- Directions
Exactly the lines from the line containing "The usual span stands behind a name" through the final line of the entries below must be returned, and only those, without pictures.

- Input data

[Start of section]

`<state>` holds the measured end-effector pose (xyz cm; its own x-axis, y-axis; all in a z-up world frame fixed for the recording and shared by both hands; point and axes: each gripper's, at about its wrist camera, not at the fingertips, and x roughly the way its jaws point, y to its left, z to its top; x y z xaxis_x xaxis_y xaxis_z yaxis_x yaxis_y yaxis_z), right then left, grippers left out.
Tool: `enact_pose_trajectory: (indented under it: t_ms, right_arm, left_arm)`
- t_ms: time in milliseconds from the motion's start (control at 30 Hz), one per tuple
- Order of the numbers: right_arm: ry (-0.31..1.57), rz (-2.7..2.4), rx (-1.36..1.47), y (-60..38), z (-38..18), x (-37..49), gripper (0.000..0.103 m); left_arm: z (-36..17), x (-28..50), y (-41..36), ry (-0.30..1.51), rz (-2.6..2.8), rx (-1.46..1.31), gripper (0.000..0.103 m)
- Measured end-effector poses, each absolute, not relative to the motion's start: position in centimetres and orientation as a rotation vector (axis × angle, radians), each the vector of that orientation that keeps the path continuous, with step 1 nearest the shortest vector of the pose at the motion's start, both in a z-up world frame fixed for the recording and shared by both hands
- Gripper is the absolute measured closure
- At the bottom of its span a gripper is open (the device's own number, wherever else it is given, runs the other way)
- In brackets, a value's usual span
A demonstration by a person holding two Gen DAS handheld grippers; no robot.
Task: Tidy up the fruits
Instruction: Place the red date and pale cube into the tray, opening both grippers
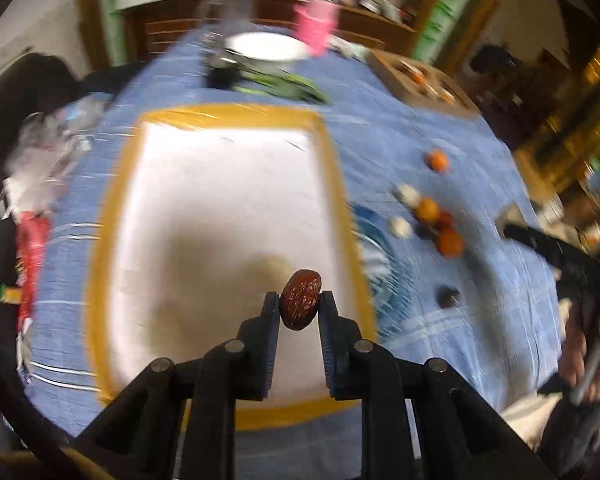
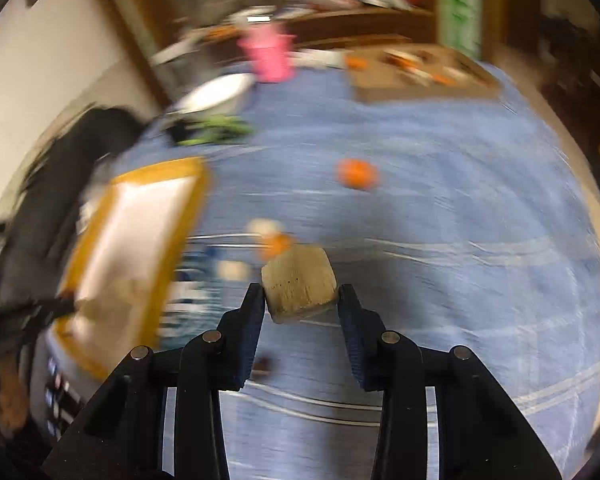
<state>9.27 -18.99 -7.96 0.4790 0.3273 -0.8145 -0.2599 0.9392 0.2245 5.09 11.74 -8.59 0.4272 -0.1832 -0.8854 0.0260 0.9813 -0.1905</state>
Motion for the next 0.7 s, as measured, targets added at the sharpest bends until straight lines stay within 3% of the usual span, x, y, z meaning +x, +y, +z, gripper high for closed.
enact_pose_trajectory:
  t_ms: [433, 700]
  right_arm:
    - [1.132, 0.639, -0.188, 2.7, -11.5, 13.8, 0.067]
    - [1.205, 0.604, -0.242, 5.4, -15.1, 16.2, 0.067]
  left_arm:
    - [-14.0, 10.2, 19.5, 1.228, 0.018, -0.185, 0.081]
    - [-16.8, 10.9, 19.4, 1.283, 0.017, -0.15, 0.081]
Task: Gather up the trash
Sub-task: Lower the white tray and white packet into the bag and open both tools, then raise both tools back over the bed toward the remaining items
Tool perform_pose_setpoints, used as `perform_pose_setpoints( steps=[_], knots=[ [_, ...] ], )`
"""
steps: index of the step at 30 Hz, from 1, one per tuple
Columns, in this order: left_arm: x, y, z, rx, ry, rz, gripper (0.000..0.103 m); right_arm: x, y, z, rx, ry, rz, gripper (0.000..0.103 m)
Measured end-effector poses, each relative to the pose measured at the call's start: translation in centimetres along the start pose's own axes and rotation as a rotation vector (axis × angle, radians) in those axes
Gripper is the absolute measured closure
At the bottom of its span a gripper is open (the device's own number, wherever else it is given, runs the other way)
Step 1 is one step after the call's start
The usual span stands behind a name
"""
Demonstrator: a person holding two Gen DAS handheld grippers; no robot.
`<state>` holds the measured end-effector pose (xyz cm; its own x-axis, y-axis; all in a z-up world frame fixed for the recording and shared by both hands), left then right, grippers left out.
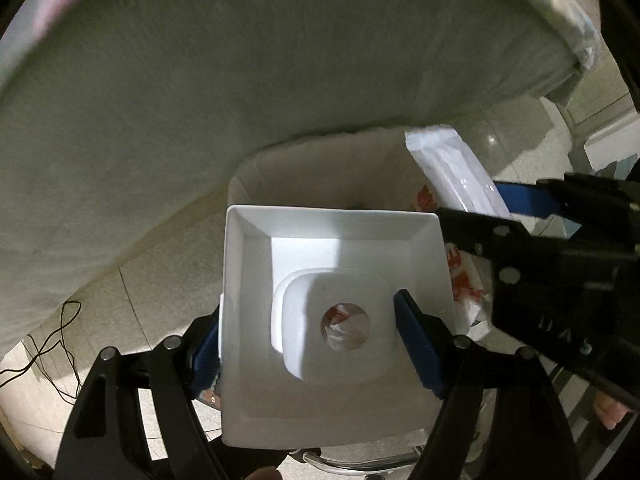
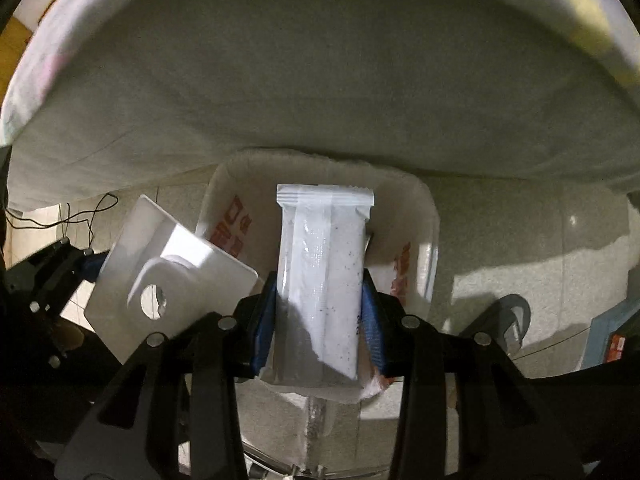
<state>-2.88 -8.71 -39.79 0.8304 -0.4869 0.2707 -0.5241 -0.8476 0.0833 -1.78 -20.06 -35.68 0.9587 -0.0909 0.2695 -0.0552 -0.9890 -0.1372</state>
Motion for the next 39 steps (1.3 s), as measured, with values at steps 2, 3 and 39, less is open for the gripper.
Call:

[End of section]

- Result of the exercise
The usual span stands behind a name
"""
Demonstrator: a person holding two Gen DAS handheld grippers; no robot.
`<state>` holds the measured end-effector pose (xyz cm; its own x-axis, y-axis; all in a z-up world frame fixed for the recording and shared by both hands), left then right, grippers left out.
<state>-2.88 -8.71 -39.79 0.8304 -0.4869 0.2707 -0.5241 -0.8476 0.0833 -1.78 -20.06 -35.68 0.9587 -0.0909 0.2695 -0.0552 -0.9890 -0.1372</state>
Motion for the next 39 steps (1.3 s), as measured, with values at steps 2, 3 and 39, less is open for the gripper.
Call:

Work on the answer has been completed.